## Task brief
In the listing below, find the line containing "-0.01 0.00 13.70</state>" and the line containing "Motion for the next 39". Repeat exactly those two lines and every line between them, nothing more.

*** Opening of Data shown ***

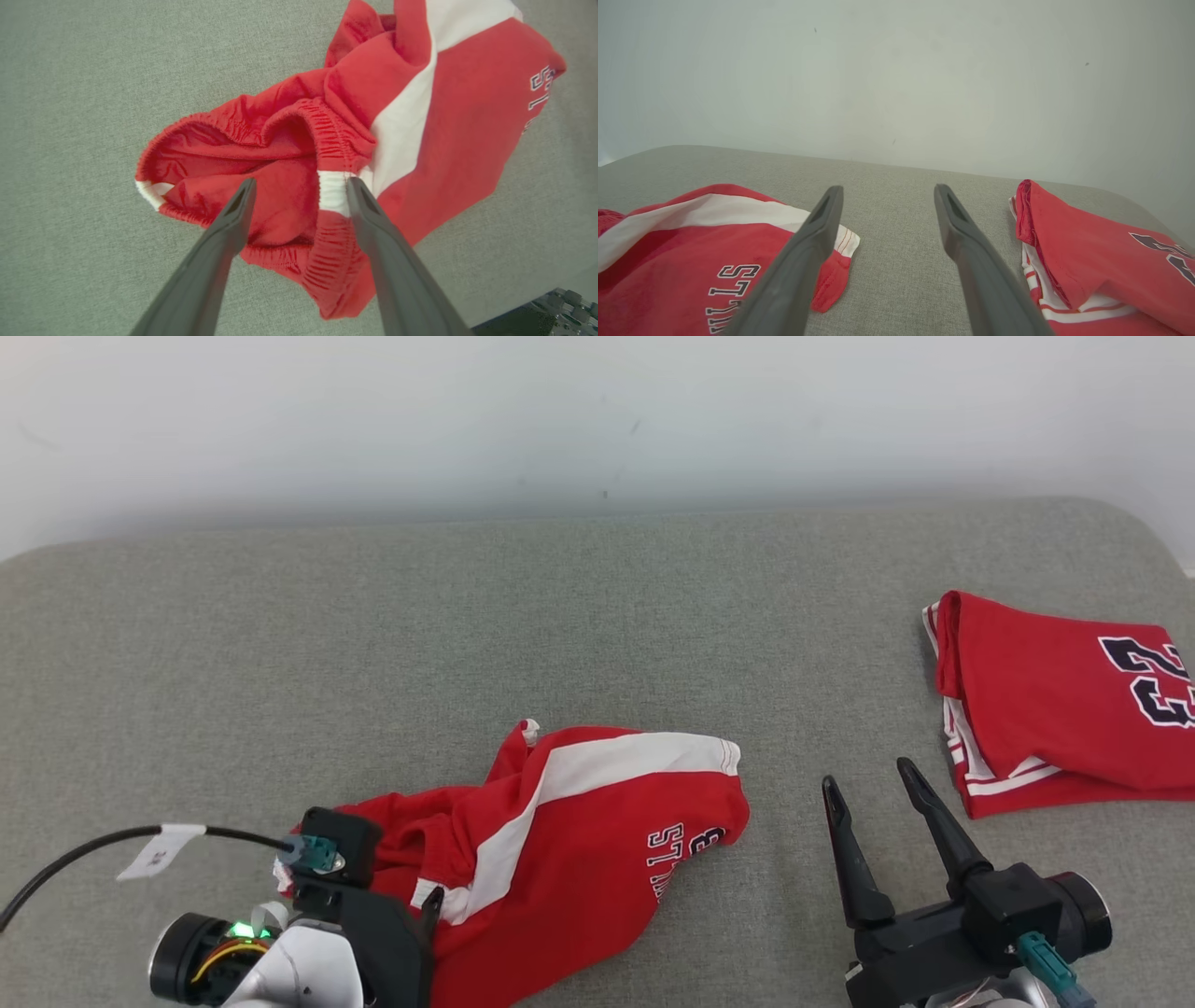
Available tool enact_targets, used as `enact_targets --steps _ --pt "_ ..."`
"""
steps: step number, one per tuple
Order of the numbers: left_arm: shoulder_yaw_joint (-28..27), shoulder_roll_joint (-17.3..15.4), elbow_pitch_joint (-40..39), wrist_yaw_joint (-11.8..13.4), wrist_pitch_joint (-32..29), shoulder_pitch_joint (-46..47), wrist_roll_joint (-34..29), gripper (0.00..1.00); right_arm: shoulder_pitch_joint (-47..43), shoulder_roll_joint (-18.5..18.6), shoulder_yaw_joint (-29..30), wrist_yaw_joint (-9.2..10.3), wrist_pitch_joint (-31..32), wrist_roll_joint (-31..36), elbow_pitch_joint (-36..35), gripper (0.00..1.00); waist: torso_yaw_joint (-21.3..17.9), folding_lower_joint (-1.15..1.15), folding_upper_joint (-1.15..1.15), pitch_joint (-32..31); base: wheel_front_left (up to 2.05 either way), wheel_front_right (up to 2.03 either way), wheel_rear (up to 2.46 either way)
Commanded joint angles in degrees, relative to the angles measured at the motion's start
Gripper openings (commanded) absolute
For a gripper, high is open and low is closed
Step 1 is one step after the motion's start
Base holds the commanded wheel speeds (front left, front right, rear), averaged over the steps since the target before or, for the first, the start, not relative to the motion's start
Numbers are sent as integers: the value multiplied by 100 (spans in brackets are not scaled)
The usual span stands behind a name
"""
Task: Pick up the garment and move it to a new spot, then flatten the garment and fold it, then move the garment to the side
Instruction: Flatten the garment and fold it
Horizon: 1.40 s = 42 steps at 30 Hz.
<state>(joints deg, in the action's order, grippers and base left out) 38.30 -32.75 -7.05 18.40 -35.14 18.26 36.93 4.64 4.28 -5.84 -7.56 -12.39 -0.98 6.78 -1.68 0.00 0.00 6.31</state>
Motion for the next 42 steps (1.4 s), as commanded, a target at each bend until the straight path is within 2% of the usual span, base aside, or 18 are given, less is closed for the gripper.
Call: enact_targets --steps 1,3,9,10,11,13,15,16,20,32,42 --pt "32 25 65 -9 -89 95 -53 100 43 13 8 14 -22 -40 11 100 -45 0 0 52 0 0 0" --pt "67 38 119 -31 -184 167 -30 100 53 12 12 14 -25 -38 28 100 -56 0 0 82 0 0 0" --pt "144 113 174 -78 -314 198 72 91 169 68 -62 14 12 -22 58 100 -25 0 0 179 0 0 0" --pt "154 118 175 -91 -316 197 73 83 193 82 -72 14 21 -25 65 100 -12 0 0 191 0 0 0" --pt "154 118 175 -91 -316 197 73 83 193 82 -72 14 21 -25 65 100 -12 0 0 191 0 0 0" --pt "191 139 184 -127 -331 207 82 49 245 122 -87 14 21 -44 68 100 14 0 0 216 0 0 0" --pt "222 177 190 -177 -320 231 103 10 289 143 -117 14 39 -57 83 100 39 0 0 236 0 0 0" --pt "235 191 200 -190 -310 235 115 0 322 156 -130 14 56 -61 89 100 49 0 0 244 0 0 0" --pt "252 228 212 -214 -260 229 137 0 426 232 -186 14 379 -90 265 100 74 0 0 277 0 0 0" --pt "249 300 149 -169 -92 177 143 0 1652 463 -401 13 2938 -860 1181 100 255 0 0 541 0 0 0" --pt "243 365 182 -197 -25 318 151 0 2337 440 -814 13 3796 -1237 1554 100 397 0 0 779 0 0 0"
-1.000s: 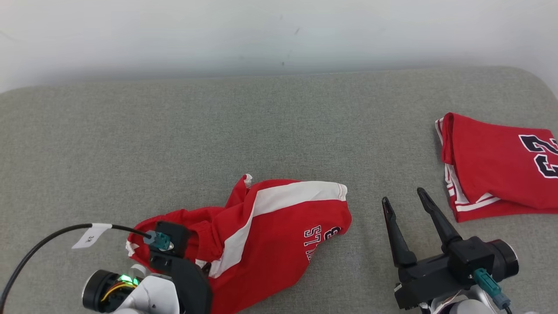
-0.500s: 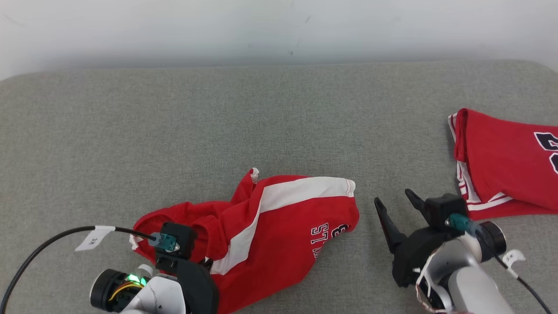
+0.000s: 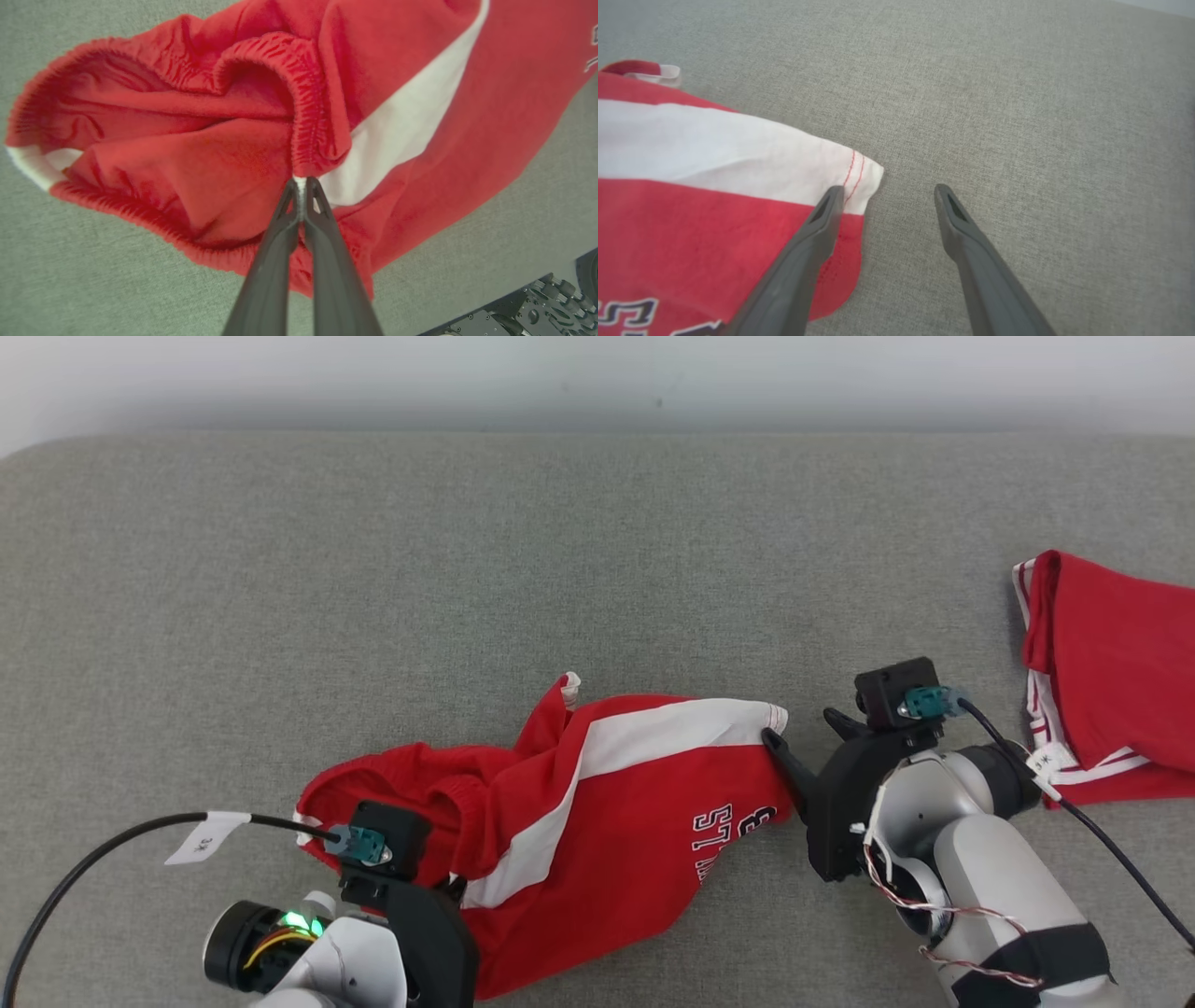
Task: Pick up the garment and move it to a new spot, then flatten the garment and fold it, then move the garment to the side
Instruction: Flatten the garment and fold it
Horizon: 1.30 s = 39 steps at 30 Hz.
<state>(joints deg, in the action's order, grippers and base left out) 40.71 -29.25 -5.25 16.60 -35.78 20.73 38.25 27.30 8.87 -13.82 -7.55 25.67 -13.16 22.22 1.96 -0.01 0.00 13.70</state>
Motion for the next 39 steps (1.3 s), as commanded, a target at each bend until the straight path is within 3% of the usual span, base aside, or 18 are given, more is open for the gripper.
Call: enact_targets --steps 1,6,7,8,10,12,13,15,21,27,34,39 --pt "0 24 5 -22 47 75 19 0 136 -38 -35 13 -3 -39 47 100 45 1 0 61 0 0 0" --pt "15 75 45 -33 74 143 21 0 334 -92 -169 13 136 -111 312 100 121 1 0 134 0 0 0" --pt "19 86 57 -33 84 152 24 0 355 -85 -186 13 154 -115 358 67 137 1 0 143 0 0 0" --pt "23 93 70 -34 96 158 29 0 355 -80 -200 13 169 -116 391 46 147 1 0 147 0 0 0" --pt "23 100 88 -35 113 165 38 0 372 -79 -228 13 169 -136 448 34 164 1 0 154 0 0 0" --pt "22 105 96 -36 121 164 43 0 392 -72 -236 13 162 -140 469 34 170 1 0 156 0 0 0" --pt "14 113 104 -32 137 160 50 0 407 -64 -249 13 155 -137 492 27 175 1 0 156 0 0 0" --pt "-2 115 121 -31 170 150 49 0 427 -32 -302 13 101 -101 502 0 179 1 0 152 0 0 0" --pt "-184 212 105 -30 644 96 66 0 459 62 -259 13 -281 32 375 0 153 1 0 28 0 0 0" --pt "-766 536 -41 -115 1639 -94 456 0 350 254 -34 13 -719 166 -38 0 82 1 0 -153 0 0 0" --pt "-1732 878 -170 -460 2640 266 1131 0 757 694 -145 12 -1046 19 -808 0 -89 1 0 49 0 0 0" --pt "-2438 1033 78 -744 2743 1246 1769 0 1766 1137 -707 13 -1114 -330 -897 0 -304 1 0 608 0 0 0"
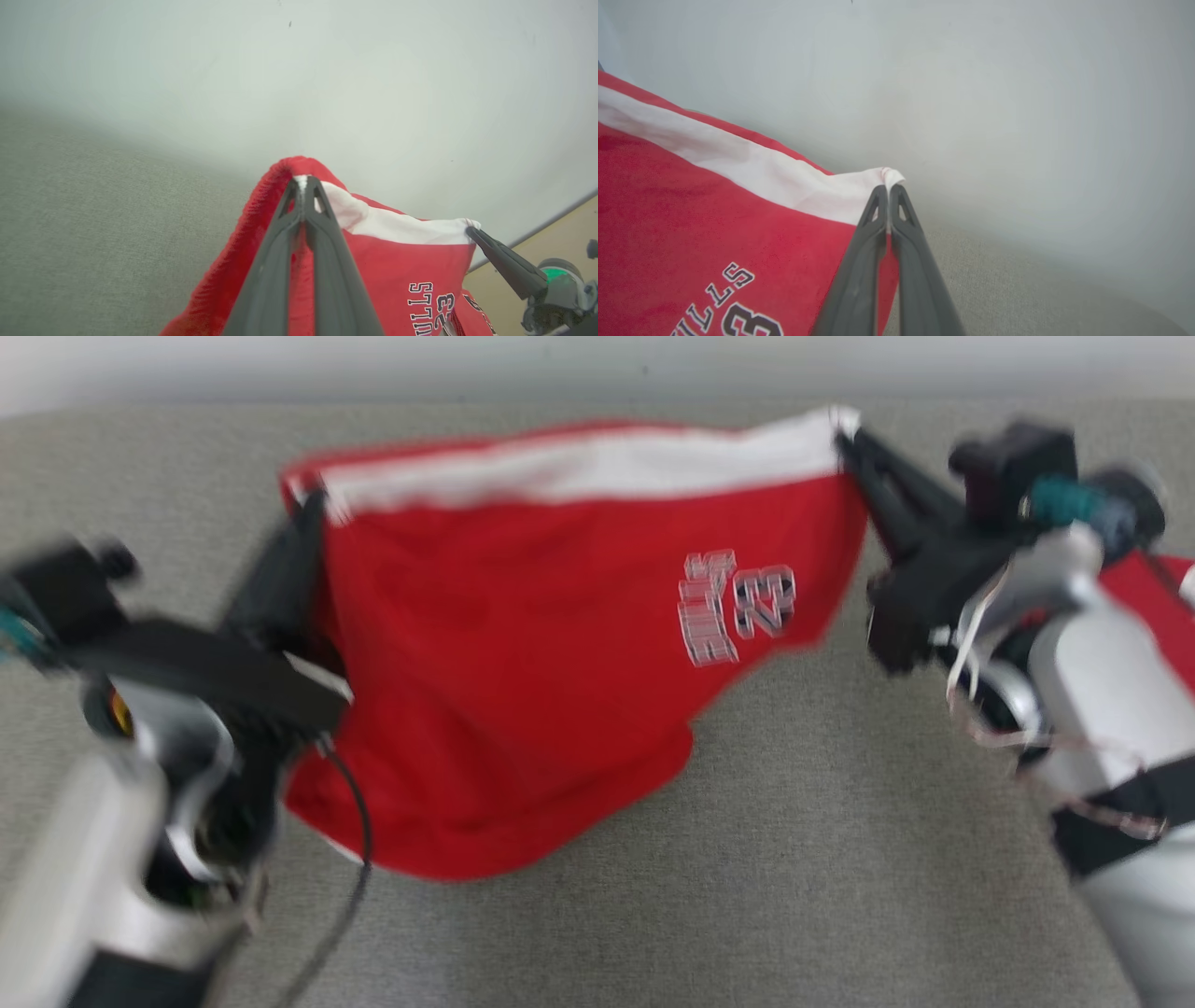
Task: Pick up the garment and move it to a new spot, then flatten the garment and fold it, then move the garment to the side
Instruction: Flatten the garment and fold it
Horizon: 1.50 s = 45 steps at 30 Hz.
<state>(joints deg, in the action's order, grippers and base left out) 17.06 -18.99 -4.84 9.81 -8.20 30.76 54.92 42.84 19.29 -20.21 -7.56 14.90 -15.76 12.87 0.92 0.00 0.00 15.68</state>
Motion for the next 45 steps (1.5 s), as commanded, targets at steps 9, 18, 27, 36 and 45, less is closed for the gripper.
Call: enact_targets --steps 9,18,27,36,45 --pt "-998 -59 920 -375 355 2859 355 0 2920 268 -586 14 -1011 105 1204 0 -522 0 0 1463 0 0 0" --pt "-1517 -36 1634 -857 1774 4440 17 0 4397 3 390 27 -2518 1322 2260 0 -497 0 0 1693 0 0 0" --pt "-1121 337 2401 -1536 2102 3611 83 0 4098 -103 -50 19 -2876 2260 3114 0 -358 0 0 1603 0 0 0" --pt "-555 572 2573 -1739 2320 1194 -28 0 2607 347 -2142 16 -2810 577 3052 0 -371 0 0 933 0 0 0" --pt "-21 680 2218 -1728 2337 -904 -30 0 842 1713 -3046 15 -2082 -954 1220 0 -346 0 0 -53 0 0 0"
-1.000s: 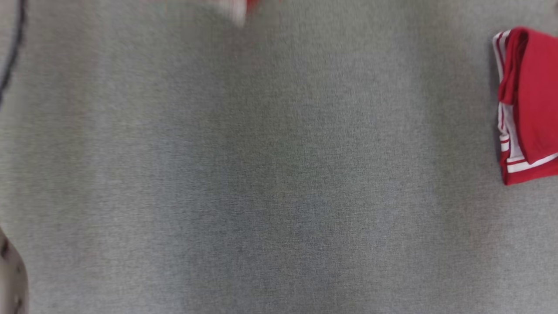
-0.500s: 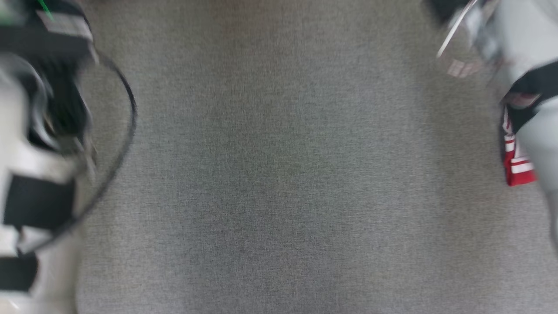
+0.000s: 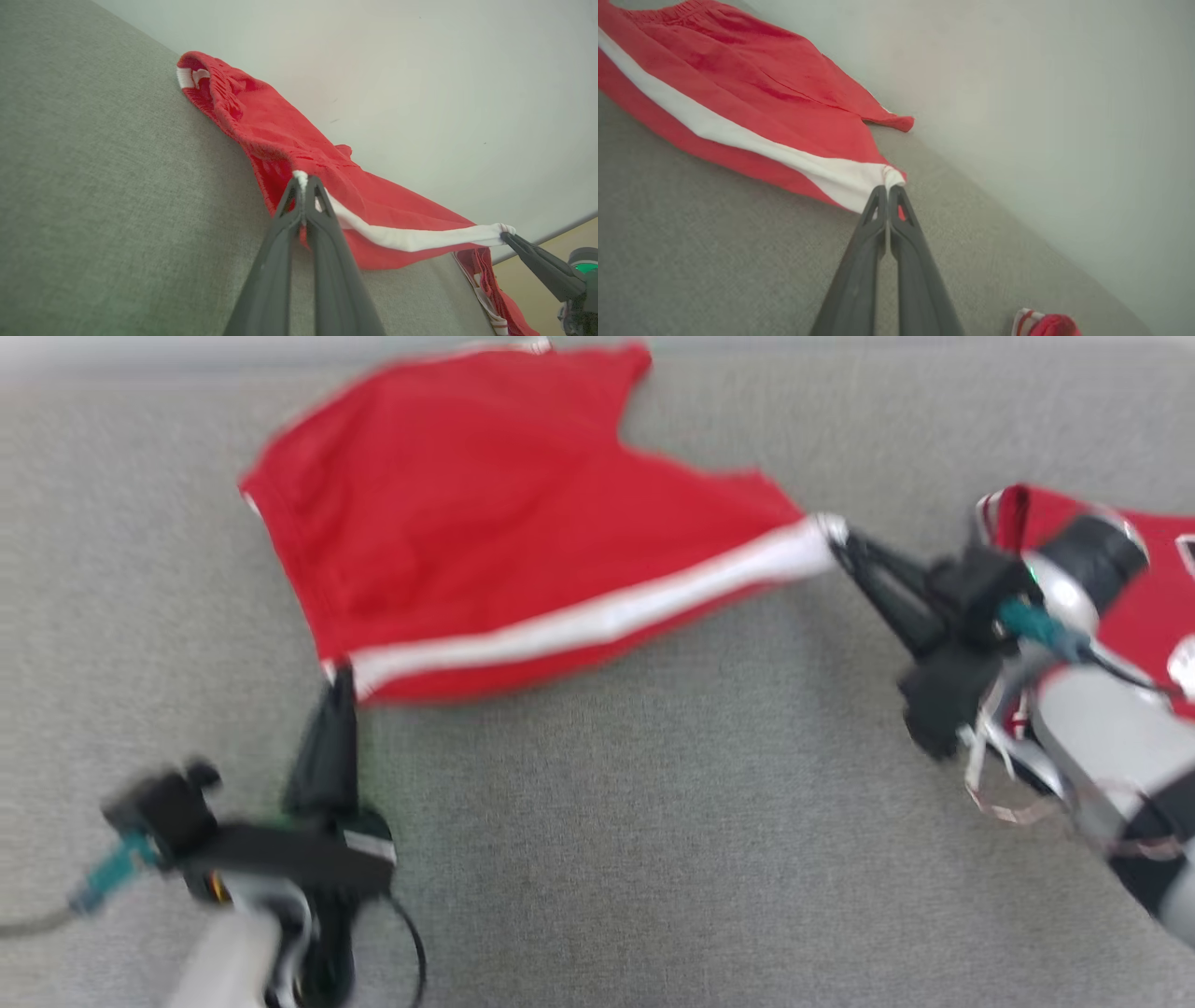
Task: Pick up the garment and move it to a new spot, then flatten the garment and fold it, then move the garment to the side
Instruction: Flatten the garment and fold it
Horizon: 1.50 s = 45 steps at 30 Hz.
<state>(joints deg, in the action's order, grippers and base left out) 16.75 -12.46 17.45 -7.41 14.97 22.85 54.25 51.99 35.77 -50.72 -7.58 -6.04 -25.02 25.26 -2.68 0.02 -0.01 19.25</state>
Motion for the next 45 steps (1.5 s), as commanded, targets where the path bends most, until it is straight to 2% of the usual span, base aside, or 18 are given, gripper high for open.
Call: enact_targets --steps 1,5,9,12,15,16,21,24,26,30,34,39,45 --pt "23 57 -36 -6 20 -297 40 0 -272 175 -6 16 120 -155 -202 0 22 -2 1 -495 0 0 0" --pt "47 134 -130 -7 21 -969 4 0 -1030 550 344 16 647 -526 -775 0 30 -2 1 -765 0 0 0" --pt "-134 277 -334 -7 21 -1614 -24 0 -1869 744 788 16 1157 -748 -1389 0 33 -2 1 -956 0 0 0" --pt "-346 418 -535 0 22 -2082 12 0 -2576 792 1385 16 1423 -782 -1787 0 70 -2 1 -1078 0 0 0" --pt "-434 504 -727 5 23 -2505 -147 0 -3434 658 2122 20 1693 -627 -2136 0 140 -2 1 -1205 0 0 0" --pt "-434 504 -727 5 23 -2505 -147 0 -3434 658 2122 20 1693 -627 -2136 0 140 -2 1 -1205 0 0 0" --pt "-459 537 -1005 4 24 -3062 -436 0 -4804 176 3024 20 2225 -264 -3022 0 220 -2 1 -1394 0 0 0" --pt "-470 563 -1178 2 23 -3274 -561 0 -5314 -51 3357 18 2491 -26 -3566 0 244 -2 1 -1473 0 0 0" --pt "-430 602 -1257 2 22 -3295 -625 0 -5423 -43 3476 16 2597 158 -3750 0 286 -2 1 -1509 0 0 0" --pt "-289 626 -1194 1 -18 -2958 -668 0 -5064 101 3417 16 2771 345 -3780 0 407 -2 1 -1505 0 0 0" --pt "-193 638 -910 0 -46 -2413 -727 0 -4334 225 3109 15 2780 317 -3387 0 614 -2 1 -1375 0 0 0" --pt "-104 732 -319 94 -166 -1513 -746 0 -3127 402 2481 16 2606 87 -2433 0 948 -2 1 -1118 0 0 0" --pt "16 875 350 255 -358 -518 -597 0 -1630 308 1737 16 2293 -242 -1100 0 1356 -2 1 -692 0 0 0"
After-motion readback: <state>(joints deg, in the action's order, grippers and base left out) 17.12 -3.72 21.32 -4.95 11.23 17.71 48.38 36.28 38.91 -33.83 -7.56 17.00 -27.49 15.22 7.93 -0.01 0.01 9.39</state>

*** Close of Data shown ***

## Answer space
<state>(joints deg, in the action's order, grippers and base left out) 40.71 -29.25 -5.25 16.60 -35.78 20.73 38.25 27.30 8.87 -13.82 -7.55 25.67 -13.16 22.22 1.96 -0.01 0.00 13.70</state>
Motion for the next 39 steps (1.3 s), as commanded, a target at each bend until the straight path is within 3% of the usual span, base aside, or 18 are given, more is open for the gripper.

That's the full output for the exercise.